#### WHAT IS EXPECTED:
Write the listing out again word for word, skipping each picture.
★ ★ ★ ★
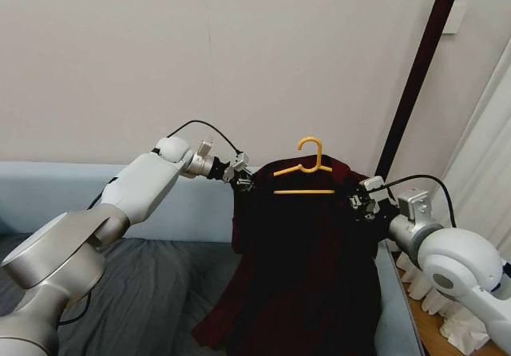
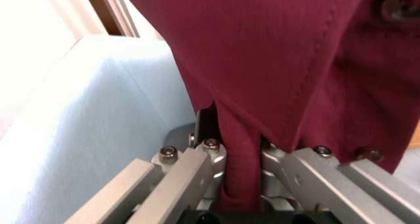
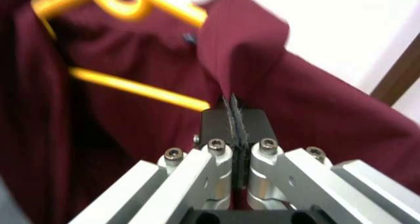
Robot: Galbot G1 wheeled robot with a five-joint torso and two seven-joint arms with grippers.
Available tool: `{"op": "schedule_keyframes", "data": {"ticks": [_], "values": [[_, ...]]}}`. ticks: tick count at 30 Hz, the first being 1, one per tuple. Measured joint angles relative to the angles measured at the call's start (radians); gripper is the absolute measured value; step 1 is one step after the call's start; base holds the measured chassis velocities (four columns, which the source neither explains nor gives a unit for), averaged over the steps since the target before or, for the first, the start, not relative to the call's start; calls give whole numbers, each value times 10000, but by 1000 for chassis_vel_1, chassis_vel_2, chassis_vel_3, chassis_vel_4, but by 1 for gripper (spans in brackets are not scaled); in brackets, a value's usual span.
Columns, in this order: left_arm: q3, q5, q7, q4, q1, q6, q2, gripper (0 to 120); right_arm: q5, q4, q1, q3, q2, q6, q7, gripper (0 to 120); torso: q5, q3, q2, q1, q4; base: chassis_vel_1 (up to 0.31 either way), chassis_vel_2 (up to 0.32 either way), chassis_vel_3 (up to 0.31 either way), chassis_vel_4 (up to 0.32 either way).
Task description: Pick up the clothes from the sofa and hang them on the clothes hanger.
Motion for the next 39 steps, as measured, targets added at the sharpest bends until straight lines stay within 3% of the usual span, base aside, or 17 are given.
{"op": "schedule_keyframes", "data": {"ticks": [3,13,16,18,22,23,27,32,33,36,39], "values": [[0,-104,-12,-350,12,25,244,1,1642,245,642,87,-114,-178,412,0,-3,0,0,0,5,0,0,0,0],[-21,-583,-93,-1285,18,255,1278,1,2585,346,752,292,-350,-216,432,0,-1,0,1,-1,1,0,0,0,0],[-68,-883,-325,-1725,190,337,1774,1,2842,338,640,312,-202,860,-455,16,-3,0,2,0,5,0,0,0,0],[-85,-968,-424,-1833,258,347,1887,1,2853,368,595,313,-197,1164,-854,20,-3,0,1,-1,6,0,0,0,0],[-127,-1235,-786,-2206,530,392,2097,1,2580,559,416,141,-267,2634,-2810,38,-4,-1,2,-1,3,0,0,0,0],[-127,-1235,-786,-2206,530,392,2097,1,2580,559,416,141,-267,2634,-2810,38,-4,-1,2,-1,3,0,0,0,0],[-195,-1307,-972,-2335,698,404,1967,1,2505,610,395,69,-214,3158,-3427,56,-2,0,1,-1,0,0,0,0,0],[-218,-1297,-1009,-2336,693,398,1931,1,1577,726,164,177,-314,3199,-2820,70,1,0,1,-1,-1,0,0,0,0],[-219,-1277,-1024,-2366,683,394,1964,1,838,1083,17,236,-420,2893,-1838,77,1,0,1,-1,1,0,0,0,0],[-219,-1259,-1051,-2381,677,391,1998,1,378,1446,-96,299,-509,2605,-1173,81,2,0,1,0,1,0,0,0,0],[-220,-1189,-1093,-2355,670,358,2009,1,-374,2178,-147,414,-622,1698,47,98,-2,-1,2,-1,0,0,0,0,0]]}}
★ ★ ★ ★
#### YOUR RESPONSE:
Robot: Galbot G1 wheeled robot with a five-joint torso and two seven-joint arms with grippers.
Available tool: `{"op": "schedule_keyframes", "data": {"ticks": [_], "values": [[_, ...]]}}`. ticks: tick count at 30 Hz, the first being 1, one per tuple. Measured joint angles relative to the angles measured at the call's start (radians); gripper is the absolute measured value; step 1 is one step after the call's start; base holds the measured chassis velocities (four columns, which the source neither explains nor gives a unit for), averaged over the steps since the target before or, for the first, the start, not relative to the call's start; calls give whole numbers, each value times 10000, but by 1000 for chassis_vel_1, chassis_vel_2, chassis_vel_3, chassis_vel_4, but by 1 for gripper (spans in brackets are not scaled); in brackets, a value's usual span.
Columns, in this order: left_arm: q3, q5, q7, q4, q1, q6, q2, gripper (0 to 120); right_arm: q5, q4, q1, q3, q2, q6, q7, gripper (0 to 120); torso: q5, q3, q2, q1, q4; base: chassis_vel_1 (up to 0.31 either way), chassis_vel_2 (up to 0.32 either way), chassis_vel_3 (up to 0.31 either way), chassis_vel_4 (up to 0.32 either way).
Task description: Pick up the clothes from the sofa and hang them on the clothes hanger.
Motion for the next 39 steps, as measured, targets added at the sharpest bends until straight lines stay within 3% of the usual span, base aside, or 17 are given.
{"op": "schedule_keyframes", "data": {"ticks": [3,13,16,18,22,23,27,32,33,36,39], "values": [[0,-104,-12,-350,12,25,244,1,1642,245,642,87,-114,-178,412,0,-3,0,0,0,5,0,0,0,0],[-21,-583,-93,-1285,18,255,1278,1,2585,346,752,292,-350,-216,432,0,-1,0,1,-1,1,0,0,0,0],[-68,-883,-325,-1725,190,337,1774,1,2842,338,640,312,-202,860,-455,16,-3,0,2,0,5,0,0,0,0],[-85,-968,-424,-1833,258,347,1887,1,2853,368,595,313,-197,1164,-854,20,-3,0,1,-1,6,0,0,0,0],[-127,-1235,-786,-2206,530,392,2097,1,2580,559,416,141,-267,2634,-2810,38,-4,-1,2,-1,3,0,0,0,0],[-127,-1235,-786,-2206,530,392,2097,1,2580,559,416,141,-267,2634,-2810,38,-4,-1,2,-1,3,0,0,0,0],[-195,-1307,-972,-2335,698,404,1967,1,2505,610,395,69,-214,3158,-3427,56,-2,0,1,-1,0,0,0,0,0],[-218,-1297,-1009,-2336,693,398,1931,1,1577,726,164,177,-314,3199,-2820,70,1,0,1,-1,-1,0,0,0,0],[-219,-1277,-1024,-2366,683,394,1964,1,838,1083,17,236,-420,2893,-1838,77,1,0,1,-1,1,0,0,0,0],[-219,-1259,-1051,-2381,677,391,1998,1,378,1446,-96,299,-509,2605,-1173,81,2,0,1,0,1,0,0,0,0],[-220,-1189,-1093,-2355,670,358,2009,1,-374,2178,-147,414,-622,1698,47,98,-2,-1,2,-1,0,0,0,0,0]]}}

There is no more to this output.